Gemina
This is the sequel to the brilliant Illuminae. Intriguingly, though, it could definitely be read as a stand-alone book. There’s an entirely new set of main characters, and while the events do flow on from the initial ones they’re taking place in a completely different part of space. What little background knowledge might be useful is provided as part of the briefing documents.
Note: if you didn’t enjoy Illuminae (and I understand the style isn’t for everyone), don’t come to this one.
Like Illuminae, the novel is composed of ‘found’ documents, here presented as part of trial. Those documents are things like IM-chat transcripts; descriptions of video surveillance, complete with occasional snarky comments from the tech doing the description; logs of emails, and other communications; and a few other bits and pieces. It means that the narrative isn’t entirely linear, and this works really nicely – the story of what has happened, and what the characters are like, comes out slowly and… I guess organically. There’s a few bits where people are described in reports or get talked about, but in general we learn about them through their words and actions.
The setting for the main narrative is a space station, guarding a worm hole that has gates to several different systems. Something terrible happens, and things must be done by unlikely heroes. Exactly the depth of the Terrible Things and how they might be resolved are the focus of the story. There’s crawling through air vents and unlikely alliances, hacking both computer and physical, general death and destruction and mayhem, betrayals and banter. And it all happens over a really short space of time so that it feels quite desperate and breathless; when I had to put it down 50 pages from the end to go out for dinner (I’d read the rest of it that day), I was horrified at leaving everyone hanging.

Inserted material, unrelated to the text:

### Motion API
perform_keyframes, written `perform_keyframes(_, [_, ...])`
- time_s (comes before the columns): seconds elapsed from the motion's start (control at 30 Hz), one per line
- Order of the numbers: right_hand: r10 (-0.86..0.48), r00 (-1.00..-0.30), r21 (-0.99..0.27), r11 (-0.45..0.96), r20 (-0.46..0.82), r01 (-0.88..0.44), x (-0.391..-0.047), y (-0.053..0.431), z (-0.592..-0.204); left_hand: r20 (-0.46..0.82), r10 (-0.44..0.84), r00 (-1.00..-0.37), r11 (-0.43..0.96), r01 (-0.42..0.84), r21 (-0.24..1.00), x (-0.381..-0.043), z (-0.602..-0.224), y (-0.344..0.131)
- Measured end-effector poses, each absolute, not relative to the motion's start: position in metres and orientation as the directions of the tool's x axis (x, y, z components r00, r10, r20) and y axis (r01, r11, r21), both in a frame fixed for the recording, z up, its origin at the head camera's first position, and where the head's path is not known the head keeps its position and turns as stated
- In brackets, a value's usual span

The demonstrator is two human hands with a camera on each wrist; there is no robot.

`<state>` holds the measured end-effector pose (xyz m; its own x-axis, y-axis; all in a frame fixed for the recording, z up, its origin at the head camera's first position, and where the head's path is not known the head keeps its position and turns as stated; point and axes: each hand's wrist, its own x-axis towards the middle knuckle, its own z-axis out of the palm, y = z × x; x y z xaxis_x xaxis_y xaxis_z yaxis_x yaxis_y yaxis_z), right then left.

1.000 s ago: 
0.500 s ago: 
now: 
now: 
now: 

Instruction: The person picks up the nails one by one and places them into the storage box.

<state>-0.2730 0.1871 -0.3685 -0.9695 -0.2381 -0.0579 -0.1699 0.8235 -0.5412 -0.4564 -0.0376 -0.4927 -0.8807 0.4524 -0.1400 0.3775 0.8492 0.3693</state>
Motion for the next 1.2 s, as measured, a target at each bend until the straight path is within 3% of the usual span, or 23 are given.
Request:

This is an immensely fun book. I can imagine it working on reluctant readers – or those who think they only like graphic novels – once they got over the thickness of it, that is, since it’s a very graphic piece of work: each page is designed to look like what it’s meant to be, whether that’s a chat transcript or legal documents. Or excerpts from an adolescent girl’s diary. Each ‘chapter’ feels short and punchy because none of the documents are very long. It’s a clever pacing trick.
A very entertaining and enjoyable book. I am excited for the next instalment.